File: testbinarytree.py
Builds a full binary tree with 7 nodes.
"""
from binarytree import BinaryTree
lst = ["5", "+", "2"]
for i in range(len(lst)):
b = BinaryTree(lst[0])
d = BinaryTree(lst[1])
f = BinaryTree(lst[2])
# Build the tree from the bottom up, where
# d is the root node of the entire tree
d.setLeft(b)
d.setRight(f)
def size(tree):
if tree.isEmpty():
return 0
else:
return 1 + size(tree.getLeft()) + size(tree.getRight())
def frontier(tree):
"""Returns a list containing the leaf nodes
of tree."""
if tree.isEmpty():
return []
elif tree.getLeft().isEmpty() and tree.getRight().isEmpty():
return [tree.getRoot()]
else:
return frontier(tree.getLeft()) + frontier(tree.getRight())
print ("Size:", size(d))
print ("String:")
print (d)
How can I make a class that will count the value of the expression, such that the answer = 7 (5+2). I really want to understand the concept with a small example.
It sounds like your problem isn't trees, which are a much more general (and simple) concept, but in how to properly populate and/or evaluate an expression tree.
If you have your operators specified in post-fix order, it becomes a lot easier.
See this wikipedia article on how to deal with infix notation when parsing input to a desktop calculator. It is called the shunting-yard algorithm.

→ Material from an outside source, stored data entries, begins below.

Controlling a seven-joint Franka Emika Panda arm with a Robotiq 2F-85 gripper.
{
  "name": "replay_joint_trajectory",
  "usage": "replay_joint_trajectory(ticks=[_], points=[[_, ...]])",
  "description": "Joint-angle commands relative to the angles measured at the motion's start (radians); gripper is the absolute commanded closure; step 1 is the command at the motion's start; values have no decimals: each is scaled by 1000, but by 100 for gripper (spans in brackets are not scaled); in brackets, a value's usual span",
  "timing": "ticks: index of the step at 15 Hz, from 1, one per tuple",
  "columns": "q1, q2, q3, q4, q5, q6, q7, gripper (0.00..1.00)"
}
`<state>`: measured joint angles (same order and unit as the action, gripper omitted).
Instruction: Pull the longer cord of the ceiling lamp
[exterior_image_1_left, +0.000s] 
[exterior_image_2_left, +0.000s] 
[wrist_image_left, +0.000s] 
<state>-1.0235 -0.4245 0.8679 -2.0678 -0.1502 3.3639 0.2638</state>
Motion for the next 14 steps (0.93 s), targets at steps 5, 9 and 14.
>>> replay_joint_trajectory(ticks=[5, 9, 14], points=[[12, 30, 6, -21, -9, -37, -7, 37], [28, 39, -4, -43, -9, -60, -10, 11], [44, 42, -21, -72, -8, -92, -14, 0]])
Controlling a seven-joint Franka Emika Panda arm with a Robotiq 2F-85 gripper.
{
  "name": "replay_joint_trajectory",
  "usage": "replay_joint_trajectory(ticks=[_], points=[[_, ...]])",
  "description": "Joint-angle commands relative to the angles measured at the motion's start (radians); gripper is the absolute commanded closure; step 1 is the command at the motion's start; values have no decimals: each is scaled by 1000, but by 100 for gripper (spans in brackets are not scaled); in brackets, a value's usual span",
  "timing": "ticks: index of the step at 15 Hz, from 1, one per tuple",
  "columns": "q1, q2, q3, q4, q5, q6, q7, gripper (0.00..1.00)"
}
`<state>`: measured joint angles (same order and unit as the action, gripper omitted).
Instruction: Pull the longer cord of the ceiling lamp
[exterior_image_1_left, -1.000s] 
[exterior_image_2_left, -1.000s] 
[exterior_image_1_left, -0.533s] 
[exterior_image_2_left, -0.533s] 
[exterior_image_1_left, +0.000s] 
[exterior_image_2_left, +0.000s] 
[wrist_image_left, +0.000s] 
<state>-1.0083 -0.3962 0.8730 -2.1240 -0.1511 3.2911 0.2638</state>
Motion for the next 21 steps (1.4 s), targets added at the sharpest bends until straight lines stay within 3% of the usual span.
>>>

You should do function that walks a tree in depth first order, calculating value of each node, either just taking value of it (if it is "5" for example), or making calculation (if it is "+" for example) - by walking the tree in depth first order you are sure that all subnodes of given node will be calculated when you are calculating that node (for example "5" and "2" will be calculated when you are calculating "+").
Then, at the root of the tree you'll get the result of the whole tree.
First of all, I'm not going to give much detail in case this is homework, which it sounds a bit like.
You need a method on your tree class that evaluates the tree. I suppose it'll assume that the "root" value of each tree node is a number (when the node is a leaf, i.e. when it has no children) or the name of an operator (When the node has children).
Your method will be recursive: the value of a tree-node with children is determined by (1) the value of its left subtree, (2) the value of its right subtree, and (3) the operator in its "root".
You'll probably want a table -- maybe stored in a dict -- mapping operator names like "+" to actual functions like operator.add (or, if you prefer, lambda x,y: x+y).